Sto già pianificando per ottobre e novembre, e posso dire che il budget è medio: si spende soprattutto per l'alloggio, che in alta stagione autunnale (fogliame colorato e ponti) può essere caro, ma se si prenota con un po' di anticipo si trovano B&B economici a 50-60 euro a notte. I ristoranti non sono proibitivi, un pasto completo con vino locale costa sui 25-30 euro a testa.
Per arrivare, da Bologna volo low cost per Atene (circa 70 euro a tratta se si prende con largo anticipo) e poi da lì bus diretto per Delfi e Arachova, oppure si noleggia un'auto all'aeroporto: conviene se si vuole esplorare anche i dintorni. Muoversi a piedi nel paese è semplicissimo, tutto è compatto. Per il Monte Parnaso e le gole, invece, serve un mezzo proprio o un taxi.
Quanto tempo serve? Tre giorni pieni sono il minimo: uno per il borgo, le botteghe di formaggio e il museo, uno per una camminata tra i sentieri del monte (sconsiglio di andare fino alla vetta in autunno se non si è esperti, il tempo cambia in fretta), e un terzo per fare un salto a Delfi, che è a dieci minuti di auto. Se si ha più tempo, si può aggiungere una tappa a Itea sul mare.
Un aspetto negativo?
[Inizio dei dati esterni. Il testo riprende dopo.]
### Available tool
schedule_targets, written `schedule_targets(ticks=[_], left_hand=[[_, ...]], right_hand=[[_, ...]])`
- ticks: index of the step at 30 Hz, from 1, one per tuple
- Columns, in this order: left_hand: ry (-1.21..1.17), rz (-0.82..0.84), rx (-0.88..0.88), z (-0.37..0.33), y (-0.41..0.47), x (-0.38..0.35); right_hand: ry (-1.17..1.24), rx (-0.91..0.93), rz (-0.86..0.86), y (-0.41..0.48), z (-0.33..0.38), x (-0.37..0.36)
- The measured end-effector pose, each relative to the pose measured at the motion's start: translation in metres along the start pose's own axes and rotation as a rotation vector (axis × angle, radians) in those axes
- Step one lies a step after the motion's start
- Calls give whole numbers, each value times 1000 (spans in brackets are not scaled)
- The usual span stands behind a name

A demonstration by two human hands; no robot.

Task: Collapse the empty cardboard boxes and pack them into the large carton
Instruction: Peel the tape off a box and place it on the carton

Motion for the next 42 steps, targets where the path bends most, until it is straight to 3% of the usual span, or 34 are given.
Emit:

L'affollamento nei fine settimana di ottobre, specialmente quando ci sono le feste locali della castagna: il paese diventa un formicaio, trovare parcheggio è un incubo e i prezzi dei caffè schizzano. Meglio andare in settimana o a metà novembre, quando i colori sono ancora belli ma le masse sono tornate a casa.
Il consiglio che non trovi sulle guide: porta una torcia frontale e scarpe da trekking anche per una semplice passeggiata serale fuori dal centro. Le stradine laterali non sono illuminate, e dopo il tramonto il silenzio e il buio sono totali. La cosa più bella è sedersi sulla panchina della piazzetta della chiesa di Agios Georgios al tramonto, con il profumo di legna che esce dai camini. Nessuna guida te lo dice, ma è lì che si sente davvero l'autunno tra le montagne.